━━━ Information shown ━━━

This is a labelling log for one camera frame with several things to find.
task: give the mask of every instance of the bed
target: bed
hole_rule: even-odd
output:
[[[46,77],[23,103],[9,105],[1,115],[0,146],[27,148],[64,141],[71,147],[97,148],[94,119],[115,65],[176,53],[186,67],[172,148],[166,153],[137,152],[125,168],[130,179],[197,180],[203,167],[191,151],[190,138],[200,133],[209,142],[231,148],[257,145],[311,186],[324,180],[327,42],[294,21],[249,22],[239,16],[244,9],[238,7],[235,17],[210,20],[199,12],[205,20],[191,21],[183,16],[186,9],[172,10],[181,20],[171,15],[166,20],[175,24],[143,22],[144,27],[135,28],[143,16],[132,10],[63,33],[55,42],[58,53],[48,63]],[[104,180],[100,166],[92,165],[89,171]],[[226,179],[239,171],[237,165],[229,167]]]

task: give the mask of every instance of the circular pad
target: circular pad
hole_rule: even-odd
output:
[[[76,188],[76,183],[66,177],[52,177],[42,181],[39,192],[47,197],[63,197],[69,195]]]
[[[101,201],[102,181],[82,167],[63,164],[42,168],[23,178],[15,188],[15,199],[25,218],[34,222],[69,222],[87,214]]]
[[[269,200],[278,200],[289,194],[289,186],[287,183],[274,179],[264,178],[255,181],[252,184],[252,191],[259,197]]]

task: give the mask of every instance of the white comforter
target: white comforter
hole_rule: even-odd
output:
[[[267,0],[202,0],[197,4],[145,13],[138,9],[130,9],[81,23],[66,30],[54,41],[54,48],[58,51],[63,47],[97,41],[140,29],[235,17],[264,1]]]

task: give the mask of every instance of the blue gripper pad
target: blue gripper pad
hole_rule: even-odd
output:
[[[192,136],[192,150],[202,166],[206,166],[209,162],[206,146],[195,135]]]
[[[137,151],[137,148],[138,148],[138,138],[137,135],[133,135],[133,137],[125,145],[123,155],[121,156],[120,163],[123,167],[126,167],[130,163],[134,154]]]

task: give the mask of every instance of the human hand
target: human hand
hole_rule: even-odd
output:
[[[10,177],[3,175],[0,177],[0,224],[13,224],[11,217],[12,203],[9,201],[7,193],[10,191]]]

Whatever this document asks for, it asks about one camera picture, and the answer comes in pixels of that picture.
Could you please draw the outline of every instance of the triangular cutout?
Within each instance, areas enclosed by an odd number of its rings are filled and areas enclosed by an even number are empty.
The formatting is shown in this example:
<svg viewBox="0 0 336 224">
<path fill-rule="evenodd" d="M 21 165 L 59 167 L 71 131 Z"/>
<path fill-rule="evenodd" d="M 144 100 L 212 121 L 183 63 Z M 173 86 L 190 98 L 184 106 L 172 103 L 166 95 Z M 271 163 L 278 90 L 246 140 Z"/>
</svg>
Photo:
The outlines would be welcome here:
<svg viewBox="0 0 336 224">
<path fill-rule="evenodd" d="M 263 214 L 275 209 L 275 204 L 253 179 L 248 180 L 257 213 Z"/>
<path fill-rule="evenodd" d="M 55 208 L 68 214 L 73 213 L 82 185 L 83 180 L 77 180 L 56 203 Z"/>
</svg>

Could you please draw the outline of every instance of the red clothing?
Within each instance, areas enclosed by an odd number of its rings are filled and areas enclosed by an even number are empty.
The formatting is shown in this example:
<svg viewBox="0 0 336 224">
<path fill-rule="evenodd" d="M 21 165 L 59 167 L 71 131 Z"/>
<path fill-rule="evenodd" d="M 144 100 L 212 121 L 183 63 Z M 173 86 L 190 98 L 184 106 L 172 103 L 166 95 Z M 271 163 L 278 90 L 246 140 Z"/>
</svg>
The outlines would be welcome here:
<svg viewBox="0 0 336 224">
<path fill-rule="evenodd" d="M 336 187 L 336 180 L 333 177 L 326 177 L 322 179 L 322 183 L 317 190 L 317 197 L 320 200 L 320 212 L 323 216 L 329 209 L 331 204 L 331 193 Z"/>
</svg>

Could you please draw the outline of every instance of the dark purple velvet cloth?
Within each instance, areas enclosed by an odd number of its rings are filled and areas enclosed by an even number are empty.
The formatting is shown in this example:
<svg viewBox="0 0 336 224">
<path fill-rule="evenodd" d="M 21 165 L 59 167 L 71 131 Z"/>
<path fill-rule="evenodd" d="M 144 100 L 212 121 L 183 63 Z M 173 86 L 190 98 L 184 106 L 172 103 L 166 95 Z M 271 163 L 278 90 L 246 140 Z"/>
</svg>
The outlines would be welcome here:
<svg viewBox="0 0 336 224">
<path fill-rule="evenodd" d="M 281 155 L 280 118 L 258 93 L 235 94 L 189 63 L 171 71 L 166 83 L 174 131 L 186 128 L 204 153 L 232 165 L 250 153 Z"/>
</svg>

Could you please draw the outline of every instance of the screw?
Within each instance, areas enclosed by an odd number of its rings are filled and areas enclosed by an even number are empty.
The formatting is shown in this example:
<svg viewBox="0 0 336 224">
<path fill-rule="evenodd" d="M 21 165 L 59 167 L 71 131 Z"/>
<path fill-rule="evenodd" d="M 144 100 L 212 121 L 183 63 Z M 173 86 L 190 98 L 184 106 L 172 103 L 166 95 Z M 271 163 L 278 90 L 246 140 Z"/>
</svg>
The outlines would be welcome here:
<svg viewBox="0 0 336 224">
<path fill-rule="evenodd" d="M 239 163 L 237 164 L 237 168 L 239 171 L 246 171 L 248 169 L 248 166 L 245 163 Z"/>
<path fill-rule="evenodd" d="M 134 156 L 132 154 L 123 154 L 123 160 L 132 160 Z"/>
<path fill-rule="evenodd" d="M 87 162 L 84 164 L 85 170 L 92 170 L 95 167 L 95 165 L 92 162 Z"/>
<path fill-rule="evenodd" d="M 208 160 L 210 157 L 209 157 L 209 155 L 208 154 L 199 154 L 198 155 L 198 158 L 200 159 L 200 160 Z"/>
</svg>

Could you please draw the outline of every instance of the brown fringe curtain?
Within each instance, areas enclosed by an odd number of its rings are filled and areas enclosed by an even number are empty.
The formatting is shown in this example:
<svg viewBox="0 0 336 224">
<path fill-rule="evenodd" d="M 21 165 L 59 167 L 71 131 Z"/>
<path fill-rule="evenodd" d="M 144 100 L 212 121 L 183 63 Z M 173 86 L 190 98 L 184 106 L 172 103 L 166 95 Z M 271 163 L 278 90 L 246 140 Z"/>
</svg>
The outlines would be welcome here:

━━━

** Your objective **
Could you reproduce the data above exactly as given?

** Exercise result **
This is a labelling log for one camera frame with several things to find.
task: give the mask of every instance of the bed
target: bed
hole_rule: even-odd
output:
[[[46,77],[23,103],[9,105],[1,115],[0,146],[27,148],[64,141],[71,147],[97,148],[94,119],[115,65],[176,53],[186,67],[172,148],[166,153],[137,152],[125,168],[130,179],[197,180],[203,167],[191,151],[190,138],[200,133],[209,142],[231,148],[257,145],[311,186],[324,180],[327,42],[294,21],[249,22],[239,16],[244,9],[238,7],[235,17],[210,20],[199,12],[205,20],[191,21],[183,16],[186,9],[172,10],[181,20],[171,15],[166,20],[175,24],[143,22],[144,27],[135,28],[143,16],[132,10],[63,33],[55,42],[58,53],[48,63]],[[104,180],[100,166],[92,165],[89,171]],[[226,179],[239,171],[237,165],[229,167]]]

task: give the mask of every instance of the circular pad
target: circular pad
hole_rule: even-odd
output:
[[[76,188],[76,183],[66,177],[52,177],[42,181],[39,192],[47,197],[63,197],[69,195]]]
[[[101,201],[102,181],[82,167],[63,164],[42,168],[23,178],[15,188],[15,199],[25,218],[34,222],[69,222],[87,214]]]
[[[269,200],[278,200],[289,194],[289,186],[287,183],[274,179],[264,178],[255,181],[252,184],[252,191],[259,197]]]

task: give the mask of every instance of the white comforter
target: white comforter
hole_rule: even-odd
output:
[[[267,0],[202,0],[197,4],[145,13],[138,9],[130,9],[81,23],[66,30],[54,41],[54,48],[58,51],[63,47],[97,41],[140,29],[235,17],[264,1]]]

task: give the mask of every instance of the blue gripper pad
target: blue gripper pad
hole_rule: even-odd
output:
[[[192,136],[192,150],[202,166],[206,166],[209,162],[206,146],[195,135]]]
[[[137,151],[137,148],[138,148],[138,138],[137,135],[133,135],[133,137],[125,145],[123,155],[121,156],[120,163],[123,167],[126,167],[130,163],[134,154]]]

task: give the mask of every instance of the human hand
target: human hand
hole_rule: even-odd
output:
[[[10,177],[3,175],[0,177],[0,224],[13,224],[11,217],[12,203],[9,201],[7,193],[10,191]]]

Whatever this document asks for, it asks about one camera picture, and the answer comes in pixels of that picture.
Could you please draw the outline of every instance of the triangular cutout?
Within each instance, areas enclosed by an odd number of its rings are filled and areas enclosed by an even number are empty.
The formatting is shown in this example:
<svg viewBox="0 0 336 224">
<path fill-rule="evenodd" d="M 21 165 L 59 167 L 71 131 Z"/>
<path fill-rule="evenodd" d="M 144 100 L 212 121 L 183 63 Z M 173 86 L 190 98 L 184 106 L 172 103 L 166 95 Z M 271 163 L 278 90 L 246 140 Z"/>
</svg>
Photo:
The outlines would be welcome here:
<svg viewBox="0 0 336 224">
<path fill-rule="evenodd" d="M 263 214 L 275 209 L 275 204 L 253 179 L 248 180 L 257 213 Z"/>
<path fill-rule="evenodd" d="M 55 208 L 68 214 L 73 213 L 82 185 L 83 180 L 77 180 L 56 203 Z"/>
</svg>

Could you please draw the outline of every instance of the red clothing?
Within each instance, areas enclosed by an odd number of its rings are filled and areas enclosed by an even number are empty.
The formatting is shown in this example:
<svg viewBox="0 0 336 224">
<path fill-rule="evenodd" d="M 21 165 L 59 167 L 71 131 Z"/>
<path fill-rule="evenodd" d="M 144 100 L 212 121 L 183 63 Z M 173 86 L 190 98 L 184 106 L 172 103 L 166 95 Z M 271 163 L 278 90 L 246 140 Z"/>
</svg>
The outlines would be welcome here:
<svg viewBox="0 0 336 224">
<path fill-rule="evenodd" d="M 336 187 L 336 180 L 333 177 L 326 177 L 322 179 L 322 183 L 317 190 L 317 197 L 320 200 L 320 212 L 323 216 L 329 209 L 331 204 L 331 193 Z"/>
</svg>

Could you please draw the outline of every instance of the dark purple velvet cloth?
Within each instance, areas enclosed by an odd number of its rings are filled and areas enclosed by an even number are empty.
The formatting is shown in this example:
<svg viewBox="0 0 336 224">
<path fill-rule="evenodd" d="M 21 165 L 59 167 L 71 131 Z"/>
<path fill-rule="evenodd" d="M 144 100 L 212 121 L 183 63 Z M 173 86 L 190 98 L 184 106 L 172 103 L 166 95 Z M 271 163 L 278 90 L 246 140 Z"/>
</svg>
The outlines would be welcome here:
<svg viewBox="0 0 336 224">
<path fill-rule="evenodd" d="M 281 155 L 280 118 L 258 93 L 235 94 L 189 63 L 171 71 L 166 83 L 174 131 L 186 128 L 204 153 L 232 165 L 250 153 Z"/>
</svg>

Could you please draw the outline of every instance of the screw?
Within each instance, areas enclosed by an odd number of its rings are filled and areas enclosed by an even number are empty.
The formatting is shown in this example:
<svg viewBox="0 0 336 224">
<path fill-rule="evenodd" d="M 21 165 L 59 167 L 71 131 Z"/>
<path fill-rule="evenodd" d="M 144 100 L 212 121 L 183 63 Z M 173 86 L 190 98 L 184 106 L 172 103 L 166 95 Z M 271 163 L 278 90 L 246 140 Z"/>
</svg>
The outlines would be welcome here:
<svg viewBox="0 0 336 224">
<path fill-rule="evenodd" d="M 239 163 L 237 164 L 237 168 L 239 171 L 246 171 L 248 169 L 248 166 L 245 163 Z"/>
<path fill-rule="evenodd" d="M 134 156 L 132 154 L 123 154 L 123 160 L 132 160 Z"/>
<path fill-rule="evenodd" d="M 87 162 L 84 164 L 85 170 L 92 170 L 95 167 L 95 165 L 92 162 Z"/>
<path fill-rule="evenodd" d="M 208 160 L 210 157 L 209 157 L 209 155 L 208 154 L 199 154 L 198 155 L 198 158 L 200 159 L 200 160 Z"/>
</svg>

Could you please draw the outline of every instance of the brown fringe curtain?
Within each instance, areas enclosed by an odd number of its rings are filled and areas enclosed by an even number are empty.
The formatting is shown in this example:
<svg viewBox="0 0 336 224">
<path fill-rule="evenodd" d="M 21 165 L 59 167 L 71 131 Z"/>
<path fill-rule="evenodd" d="M 144 100 L 212 121 L 183 63 Z M 173 86 L 190 98 L 184 106 L 172 103 L 166 95 Z M 271 163 L 278 90 L 246 140 Z"/>
</svg>
The outlines would be welcome here:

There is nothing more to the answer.